All of lore.kernel.org
 help / color / mirror / Atom feed
* [PATCH net-next 0/3] tcp: better deal with delayed TX completions
@ 2021-03-11 20:35 Eric Dumazet
  2021-03-11 20:35 ` [PATCH net-next 1/3] tcp: plug skb_still_in_host_queue() to TSQ Eric Dumazet
                   ` (4 more replies)
  0 siblings, 5 replies; 8+ messages in thread
From: Eric Dumazet @ 2021-03-11 20:35 UTC (permalink / raw)
  To: David S . Miller, Jakub Kicinski
  Cc: netdev, Eric Dumazet, Eric Dumazet, Neal Cardwell, Yuchung Cheng,
	Neil Spring

From: Eric Dumazet <edumazet@google.com>

Jakub and Neil reported an increase of RTO timers whenever
TX completions are delayed a bit more (by increasing
NIC TX coalescing parameters)

While problems have been there forever, second patch might
introduce some regressions so I prefer not backport
them to stable releases before things settle.

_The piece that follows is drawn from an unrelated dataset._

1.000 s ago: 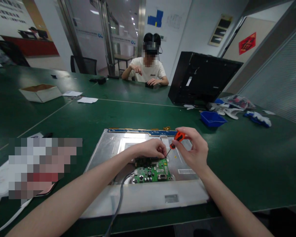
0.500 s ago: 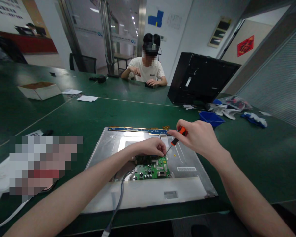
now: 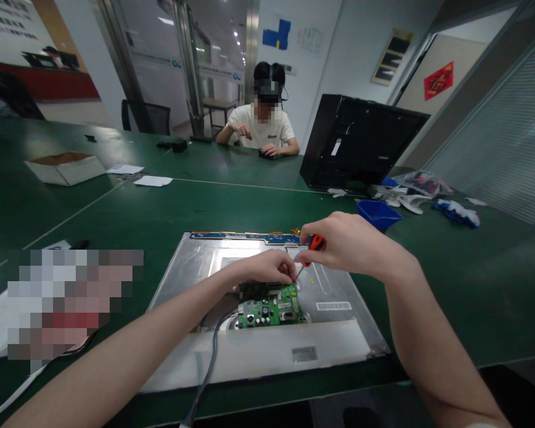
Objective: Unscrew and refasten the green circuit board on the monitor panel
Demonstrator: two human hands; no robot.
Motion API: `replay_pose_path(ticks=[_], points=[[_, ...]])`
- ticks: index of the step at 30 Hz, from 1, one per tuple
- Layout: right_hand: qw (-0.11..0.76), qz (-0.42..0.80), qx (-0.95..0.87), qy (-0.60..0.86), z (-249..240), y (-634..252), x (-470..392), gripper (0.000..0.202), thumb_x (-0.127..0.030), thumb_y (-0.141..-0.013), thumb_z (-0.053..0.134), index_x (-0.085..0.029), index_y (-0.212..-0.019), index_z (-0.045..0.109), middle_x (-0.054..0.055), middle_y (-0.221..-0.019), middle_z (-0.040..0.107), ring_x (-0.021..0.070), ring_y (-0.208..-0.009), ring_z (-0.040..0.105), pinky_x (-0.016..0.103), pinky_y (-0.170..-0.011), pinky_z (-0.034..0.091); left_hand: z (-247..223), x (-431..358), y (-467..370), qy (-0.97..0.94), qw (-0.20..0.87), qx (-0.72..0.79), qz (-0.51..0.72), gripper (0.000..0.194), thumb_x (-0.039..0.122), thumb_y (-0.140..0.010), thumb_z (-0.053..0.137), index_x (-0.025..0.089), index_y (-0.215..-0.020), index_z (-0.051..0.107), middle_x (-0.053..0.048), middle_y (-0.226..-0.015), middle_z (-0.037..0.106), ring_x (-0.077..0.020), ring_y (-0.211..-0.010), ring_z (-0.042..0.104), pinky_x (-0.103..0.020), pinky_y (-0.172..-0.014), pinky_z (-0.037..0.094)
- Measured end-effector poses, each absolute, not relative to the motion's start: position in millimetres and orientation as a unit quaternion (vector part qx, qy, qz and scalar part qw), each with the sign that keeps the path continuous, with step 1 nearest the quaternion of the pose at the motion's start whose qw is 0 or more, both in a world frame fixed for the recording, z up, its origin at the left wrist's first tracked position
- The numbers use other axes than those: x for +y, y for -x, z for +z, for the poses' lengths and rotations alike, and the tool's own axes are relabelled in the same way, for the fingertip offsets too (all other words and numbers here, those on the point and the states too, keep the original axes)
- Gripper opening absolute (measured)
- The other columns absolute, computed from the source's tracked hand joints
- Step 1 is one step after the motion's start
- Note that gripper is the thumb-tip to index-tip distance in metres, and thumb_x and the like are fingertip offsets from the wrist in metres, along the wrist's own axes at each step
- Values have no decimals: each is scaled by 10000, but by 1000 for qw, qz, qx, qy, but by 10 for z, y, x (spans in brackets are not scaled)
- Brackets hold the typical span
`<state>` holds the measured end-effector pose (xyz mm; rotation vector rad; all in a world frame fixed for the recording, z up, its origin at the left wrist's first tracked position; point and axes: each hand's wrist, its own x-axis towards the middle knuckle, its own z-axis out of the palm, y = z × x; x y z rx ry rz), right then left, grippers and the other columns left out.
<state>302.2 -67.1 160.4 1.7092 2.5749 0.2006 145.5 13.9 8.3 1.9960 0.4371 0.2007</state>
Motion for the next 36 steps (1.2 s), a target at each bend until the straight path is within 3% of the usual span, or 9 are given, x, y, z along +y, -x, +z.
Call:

Many thanks to FB team for their help and tests.

Few packetdrill tests need to be changed to reflect
the improvements brought by this series.

Eric Dumazet (3):
  tcp: plug skb_still_in_host_queue() to TSQ
  tcp: consider using standard rtx logic in tcp_rcv_fastopen_synack()
  tcp: remove obsolete check in __tcp_retransmit_skb()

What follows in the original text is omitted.